Delta Analysis

Every comparison produces a set of canonical deltas. Each delta fires only when the difference is statistically meaningful — no noise, no false signals, no manual threshold tuning.

Five canonical delta types

Deltas are ordered by causal salience, not mathematical complexity:

Delta	Full Name	Category	What It Measures	Fires When
ΔF	Failure Rate	Event	Anomaly frequency	Failure frequency or kind differs between runs
ΔTc	Convergence Time	Timing	Steps to reach stable latency	Steady-state reached at different steps (3+ step separation)
ΔTd	Total Duration	Timing	Wall-clock time / structural emergence	Dominance onset differs (suppressed in TFRT preset)
ΔĀ	Average Latency	Behavior	Mean metric value	Mean differs meaningfully (suppressed in TFRT preset)
ΔO	Output Variability	Behavior	Oscillation / runtime instability	Area-above-threshold score differs beyond noise floor

Each delta has three possible statuses:

Present — the difference is real and meaningful
Suppressed — the difference is below threshold or irrelevant for the active preset
Indeterminate — cannot determine (insufficient data)

How deltas are computed

Each delta type has its own detector with configurable thresholds.
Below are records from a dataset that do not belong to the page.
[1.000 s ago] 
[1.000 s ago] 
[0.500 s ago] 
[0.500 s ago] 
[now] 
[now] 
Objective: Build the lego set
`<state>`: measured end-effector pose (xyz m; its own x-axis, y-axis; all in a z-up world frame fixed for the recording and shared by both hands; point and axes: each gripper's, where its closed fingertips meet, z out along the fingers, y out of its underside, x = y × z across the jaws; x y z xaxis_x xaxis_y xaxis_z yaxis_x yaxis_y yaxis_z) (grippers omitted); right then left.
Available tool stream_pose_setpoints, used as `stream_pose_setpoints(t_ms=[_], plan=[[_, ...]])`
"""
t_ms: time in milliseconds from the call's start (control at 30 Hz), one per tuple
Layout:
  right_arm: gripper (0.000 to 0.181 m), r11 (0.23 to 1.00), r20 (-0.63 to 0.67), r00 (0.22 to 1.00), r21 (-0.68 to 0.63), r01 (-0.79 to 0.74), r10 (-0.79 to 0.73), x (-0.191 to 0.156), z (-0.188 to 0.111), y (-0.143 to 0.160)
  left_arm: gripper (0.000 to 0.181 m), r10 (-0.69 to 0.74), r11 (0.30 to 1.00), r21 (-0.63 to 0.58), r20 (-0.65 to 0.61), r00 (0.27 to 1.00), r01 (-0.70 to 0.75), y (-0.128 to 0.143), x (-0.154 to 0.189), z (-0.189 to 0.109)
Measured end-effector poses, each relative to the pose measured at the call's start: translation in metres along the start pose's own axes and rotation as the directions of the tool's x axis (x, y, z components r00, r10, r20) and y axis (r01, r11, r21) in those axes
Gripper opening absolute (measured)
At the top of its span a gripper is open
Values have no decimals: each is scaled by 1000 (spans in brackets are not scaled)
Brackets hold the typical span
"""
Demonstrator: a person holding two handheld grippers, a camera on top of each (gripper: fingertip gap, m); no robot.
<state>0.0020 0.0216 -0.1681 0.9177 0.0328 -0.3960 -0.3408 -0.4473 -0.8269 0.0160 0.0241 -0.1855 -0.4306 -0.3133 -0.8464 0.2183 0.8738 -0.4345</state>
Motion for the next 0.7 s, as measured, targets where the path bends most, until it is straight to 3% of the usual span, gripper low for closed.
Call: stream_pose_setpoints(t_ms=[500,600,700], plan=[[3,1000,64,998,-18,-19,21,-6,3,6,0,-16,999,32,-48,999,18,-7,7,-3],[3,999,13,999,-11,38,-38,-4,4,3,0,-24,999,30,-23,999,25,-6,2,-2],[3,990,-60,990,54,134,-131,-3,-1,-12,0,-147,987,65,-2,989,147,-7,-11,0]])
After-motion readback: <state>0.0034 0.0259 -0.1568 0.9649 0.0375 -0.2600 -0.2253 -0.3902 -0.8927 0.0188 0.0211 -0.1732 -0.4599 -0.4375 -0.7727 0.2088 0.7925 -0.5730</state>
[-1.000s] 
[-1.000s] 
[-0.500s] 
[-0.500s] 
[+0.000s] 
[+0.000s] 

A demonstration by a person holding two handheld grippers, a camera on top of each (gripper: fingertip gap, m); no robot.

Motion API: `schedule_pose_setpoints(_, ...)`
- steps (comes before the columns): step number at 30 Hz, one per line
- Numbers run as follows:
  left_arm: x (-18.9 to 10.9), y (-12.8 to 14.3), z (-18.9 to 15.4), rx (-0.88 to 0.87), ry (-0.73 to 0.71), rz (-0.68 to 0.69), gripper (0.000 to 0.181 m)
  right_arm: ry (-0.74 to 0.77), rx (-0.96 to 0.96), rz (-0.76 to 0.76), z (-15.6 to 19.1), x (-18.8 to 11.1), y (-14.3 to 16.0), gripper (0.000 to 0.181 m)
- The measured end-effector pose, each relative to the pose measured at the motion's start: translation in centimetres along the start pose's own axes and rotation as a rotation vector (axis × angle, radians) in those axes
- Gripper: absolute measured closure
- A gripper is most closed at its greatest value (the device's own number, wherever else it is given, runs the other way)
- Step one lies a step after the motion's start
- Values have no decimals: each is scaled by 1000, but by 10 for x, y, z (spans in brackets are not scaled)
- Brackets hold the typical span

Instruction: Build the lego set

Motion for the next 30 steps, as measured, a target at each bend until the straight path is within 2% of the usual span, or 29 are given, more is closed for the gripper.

Every delta includes:

Confidence score (0.0 to 1.0) — how certain the difference is meaningful
Anchors — specific data points and view targets that triggered the delta
Trigger type — what kind of signal caused the detection (e.g., sustained, recurrence, area episode, persistence-weighted)
Human-readable explanation — auto-generated text describing the finding (target: 12 words or fewer)
Summary sentence — neutral, descriptive sentence for export summaries

Convergence detection (ΔTc)

The convergence detector looks for when a signal stays within an epsilon band for a sustained window:

Window: number of consecutive stable steps required (default: 5, minimum: 3)
Epsilon: base tolerance band; effective epsilon = max(base epsilon, 0.5 * robust sigma)
Resolution: minimum 3-step separation between runs to count as meaningful
Confidence is a heuristic based on tail stability and noise level — it affects visual intensity but never suppresses the delta

Stability detection (ΔO)

The stability detector uses area-above-threshold scoring with an adaptive threshold:

Threshold adapts based on both median and sigma of curvature magnitudes
Episodes must sustain for at least 4 steps to avoid flicker false positives
Between-run suppression applies a delta floor of 0.05
Within-run noise floor of 0.1 filters out trivial episodes

Failure detection (ΔF)

Detects anomalies using a persistence window (default: 3 steps). Can trigger on norm violations, loss explosions, or other failure kinds. Reports which run failed, at what step, and what kind of failure occurred.

Emergence detection (ΔTd)

Detects structural emergence through eigenvalue dominance. Fires when one eigenvalue exceeds k times the next (default k = 1.5) for a sustained window, or through a recurrence rule (repeated dominance segments within a rolling window).

Runtime presets

TFRT (TensorFlow-TRT)

The built-in TensorFlow-TRT preset (tensorflowrt-runtime-v1) is designed for inference comparison:

Maps inference-specific signals: latency, throughput, memory, CPU/GPU load
Suppresses ΔĀ and ΔTd — these have no meaning for inference workloads
Active deltas use latency as the primary signal (ΔTc for stabilization time, ΔO for oscillation, ΔF for outliers)

TFRT guardrails

The preset raises warnings when:

No steady-state milestone is found in the trace
Warmup exceeds 50% of the run duration
Only aggregated stats are available (disables time-based deltas entirely)

These guardrails appear as inline warnings in the Compare tab so you know when results may be limited.